- _Task brief_: Look through the records below for the line with "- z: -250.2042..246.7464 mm" and the line with "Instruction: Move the", then return those lines and all lines between, exactly.

(Data items)
- Opening Delimiter -

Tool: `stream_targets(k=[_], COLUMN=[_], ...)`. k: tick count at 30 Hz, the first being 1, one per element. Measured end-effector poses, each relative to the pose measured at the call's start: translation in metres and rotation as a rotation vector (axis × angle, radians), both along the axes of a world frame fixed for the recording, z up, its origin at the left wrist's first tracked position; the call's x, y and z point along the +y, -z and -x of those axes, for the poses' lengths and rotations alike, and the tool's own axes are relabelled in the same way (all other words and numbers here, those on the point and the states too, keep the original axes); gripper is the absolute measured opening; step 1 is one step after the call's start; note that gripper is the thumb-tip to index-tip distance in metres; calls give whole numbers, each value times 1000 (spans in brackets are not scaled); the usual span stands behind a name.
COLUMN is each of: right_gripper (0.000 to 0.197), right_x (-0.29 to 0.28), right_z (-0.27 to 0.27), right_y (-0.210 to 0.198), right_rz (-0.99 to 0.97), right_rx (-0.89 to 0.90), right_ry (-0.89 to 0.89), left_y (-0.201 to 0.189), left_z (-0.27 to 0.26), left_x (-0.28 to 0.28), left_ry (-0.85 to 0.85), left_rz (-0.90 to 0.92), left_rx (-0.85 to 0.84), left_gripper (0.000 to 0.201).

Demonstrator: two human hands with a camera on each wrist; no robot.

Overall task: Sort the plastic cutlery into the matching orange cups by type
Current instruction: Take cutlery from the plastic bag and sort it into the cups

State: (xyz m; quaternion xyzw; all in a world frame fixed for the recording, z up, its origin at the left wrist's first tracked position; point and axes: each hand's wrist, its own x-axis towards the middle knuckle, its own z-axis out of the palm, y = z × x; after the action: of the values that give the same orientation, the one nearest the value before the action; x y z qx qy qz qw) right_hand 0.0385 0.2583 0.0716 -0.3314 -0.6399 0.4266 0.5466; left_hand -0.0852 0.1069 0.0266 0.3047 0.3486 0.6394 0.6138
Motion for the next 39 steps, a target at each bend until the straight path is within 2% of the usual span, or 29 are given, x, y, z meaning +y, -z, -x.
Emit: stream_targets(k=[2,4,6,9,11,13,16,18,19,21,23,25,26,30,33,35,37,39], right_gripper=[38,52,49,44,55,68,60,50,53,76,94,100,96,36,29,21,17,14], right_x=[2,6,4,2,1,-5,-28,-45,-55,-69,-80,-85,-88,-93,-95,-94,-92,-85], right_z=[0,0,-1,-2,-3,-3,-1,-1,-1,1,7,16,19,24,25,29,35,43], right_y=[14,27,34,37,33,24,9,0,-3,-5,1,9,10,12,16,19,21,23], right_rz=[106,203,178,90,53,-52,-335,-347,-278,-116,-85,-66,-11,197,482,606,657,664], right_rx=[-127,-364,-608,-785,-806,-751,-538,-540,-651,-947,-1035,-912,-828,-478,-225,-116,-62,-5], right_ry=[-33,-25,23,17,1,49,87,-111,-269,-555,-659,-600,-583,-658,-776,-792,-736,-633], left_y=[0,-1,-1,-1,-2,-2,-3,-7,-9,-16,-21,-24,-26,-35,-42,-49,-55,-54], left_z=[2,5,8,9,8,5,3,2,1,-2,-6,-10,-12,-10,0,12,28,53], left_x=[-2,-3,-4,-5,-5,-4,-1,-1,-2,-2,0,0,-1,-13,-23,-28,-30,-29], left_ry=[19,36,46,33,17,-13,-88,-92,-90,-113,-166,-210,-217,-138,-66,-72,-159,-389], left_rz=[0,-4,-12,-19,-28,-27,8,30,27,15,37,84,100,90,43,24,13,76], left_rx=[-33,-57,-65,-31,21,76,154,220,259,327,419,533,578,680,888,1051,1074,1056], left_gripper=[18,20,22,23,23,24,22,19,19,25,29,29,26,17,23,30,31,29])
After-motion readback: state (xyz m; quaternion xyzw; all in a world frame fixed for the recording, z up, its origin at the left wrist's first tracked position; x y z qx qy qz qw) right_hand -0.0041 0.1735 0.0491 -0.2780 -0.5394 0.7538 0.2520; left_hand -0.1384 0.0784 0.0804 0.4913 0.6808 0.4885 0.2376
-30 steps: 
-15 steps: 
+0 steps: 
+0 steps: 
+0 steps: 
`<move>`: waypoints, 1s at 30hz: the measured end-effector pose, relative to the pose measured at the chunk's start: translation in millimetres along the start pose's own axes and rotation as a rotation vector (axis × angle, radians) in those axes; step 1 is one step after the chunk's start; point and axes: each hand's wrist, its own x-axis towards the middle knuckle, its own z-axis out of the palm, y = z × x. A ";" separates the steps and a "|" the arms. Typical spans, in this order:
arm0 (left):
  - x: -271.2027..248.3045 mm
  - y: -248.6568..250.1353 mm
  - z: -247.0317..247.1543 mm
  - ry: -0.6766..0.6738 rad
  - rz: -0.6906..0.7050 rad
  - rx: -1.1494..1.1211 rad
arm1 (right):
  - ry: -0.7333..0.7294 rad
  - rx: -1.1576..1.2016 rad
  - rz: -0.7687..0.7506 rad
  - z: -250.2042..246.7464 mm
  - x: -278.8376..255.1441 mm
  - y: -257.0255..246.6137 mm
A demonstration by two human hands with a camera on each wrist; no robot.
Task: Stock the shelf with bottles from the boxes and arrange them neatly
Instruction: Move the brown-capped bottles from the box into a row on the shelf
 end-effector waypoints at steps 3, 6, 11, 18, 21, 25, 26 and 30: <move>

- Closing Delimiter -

- _Result for this task_:
  - z: -250.2042..246.7464 mm
  - x: -278.8376..255.1441 mm
  - y: -257.0255..246.6137 mm
A demonstration by two human hands with a camera on each wrist; no robot.
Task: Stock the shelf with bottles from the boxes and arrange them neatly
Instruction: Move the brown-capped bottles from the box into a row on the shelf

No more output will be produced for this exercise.